A word-for-word transcription of the data below is required.
- Opening Delimiter -
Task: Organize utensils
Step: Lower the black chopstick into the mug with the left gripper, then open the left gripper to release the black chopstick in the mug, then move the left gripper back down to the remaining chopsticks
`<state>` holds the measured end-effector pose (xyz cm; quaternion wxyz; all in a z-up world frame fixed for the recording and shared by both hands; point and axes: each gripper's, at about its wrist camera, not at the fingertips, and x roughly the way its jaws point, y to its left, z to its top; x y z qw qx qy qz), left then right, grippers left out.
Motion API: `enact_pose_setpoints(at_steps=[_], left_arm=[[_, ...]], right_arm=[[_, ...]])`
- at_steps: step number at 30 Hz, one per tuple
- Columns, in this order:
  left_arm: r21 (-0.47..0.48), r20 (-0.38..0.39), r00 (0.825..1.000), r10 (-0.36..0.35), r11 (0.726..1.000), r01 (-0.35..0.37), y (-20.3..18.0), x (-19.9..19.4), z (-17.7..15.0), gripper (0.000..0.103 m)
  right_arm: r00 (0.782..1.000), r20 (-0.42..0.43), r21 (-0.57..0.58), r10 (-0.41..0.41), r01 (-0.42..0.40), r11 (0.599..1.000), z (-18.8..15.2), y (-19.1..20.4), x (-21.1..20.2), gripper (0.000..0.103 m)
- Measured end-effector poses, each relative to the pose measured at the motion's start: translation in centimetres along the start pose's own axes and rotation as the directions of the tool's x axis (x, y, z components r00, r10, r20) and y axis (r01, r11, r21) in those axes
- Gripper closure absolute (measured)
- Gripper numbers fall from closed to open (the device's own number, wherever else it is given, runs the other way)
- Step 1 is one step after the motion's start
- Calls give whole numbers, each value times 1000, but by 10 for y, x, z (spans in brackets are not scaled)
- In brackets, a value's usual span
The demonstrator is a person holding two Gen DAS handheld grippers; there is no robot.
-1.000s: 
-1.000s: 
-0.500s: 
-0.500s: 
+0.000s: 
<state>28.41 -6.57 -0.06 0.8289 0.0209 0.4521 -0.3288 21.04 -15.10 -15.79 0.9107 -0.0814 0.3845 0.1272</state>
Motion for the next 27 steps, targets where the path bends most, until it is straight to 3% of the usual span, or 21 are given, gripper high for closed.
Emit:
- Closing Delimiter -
Solution for this task ->
Task: Organize utensils
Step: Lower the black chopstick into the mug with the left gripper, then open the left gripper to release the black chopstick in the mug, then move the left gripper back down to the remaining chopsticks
`<state>` holds the measured end-effector pose (xyz cm; quaternion wxyz; all in a z-up world frame fixed for the recording and shared by both hands; point and axes: each gripper's, at about its wrist camera, not at the fingertips, and x roughly the way its jaws point, y to its left, z to its top; x y z qw qx qy qz), left then right, grippers left out.
Motion API: `enact_pose_setpoints(at_steps=[_], left_arm=[[_, ...]], right_arm=[[_, ...]])`
- at_steps: step number at 30 Hz, one per tuple
- Columns, in this order:
  left_arm: r21 (-0.47..0.48), r20 (-0.38..0.39), r00 (0.825..1.000), r10 (-0.36..0.35), r11 (0.726..1.000), r01 (-0.35..0.37), y (-20.3..18.0), x (-19.9..19.4), z (-17.7..15.0), gripper (0.000..0.103 m)
  right_arm: r00 (0.782..1.000), r20 (-0.42..0.43), r21 (-0.57..0.58), r10 (-0.41..0.41), r01 (-0.42..0.40), r11 (0.599..1.000), z (-18.8..15.2), y (-19.1..20.4), x (-21.1..20.2), gripper (0.000..0.103 m)
- Measured end-effector poses, each relative to the pose measured at the motion's start: translation in centimetres along the start pose's own axes and rotation as the directions of the tool's x axis (x, y, z components r00, r10, r20) and y axis (r01, r11, r21) in those axes
- Gripper closure absolute (measured)
- Gripper numbers fall from closed to open (the device's own number, wherever else it is given, runs the other way)
- Step 1 is one step after the motion's start
- Calls give whole numbers, each value times 1000, but by 10 for y, x, z (spans in brackets are not scaled)
- In brackets, a value's usual span
The demonstrator is a person holding two Gen DAS handheld grippers; there is no robot.
-1.000s: 
-1.000s: 
-0.500s: 
-0.500s: 
+0.000s: 
<state>28.41 -6.57 -0.06 0.8289 0.0209 0.4521 -0.3288 21.04 -15.10 -15.79 0.9107 -0.0814 0.3845 0.1272</state>
Motion for the next 27 steps, targets where the path bends most, until it is straight to 3% of the usual span, or 21 are given, gripper high for closed.
Emit:

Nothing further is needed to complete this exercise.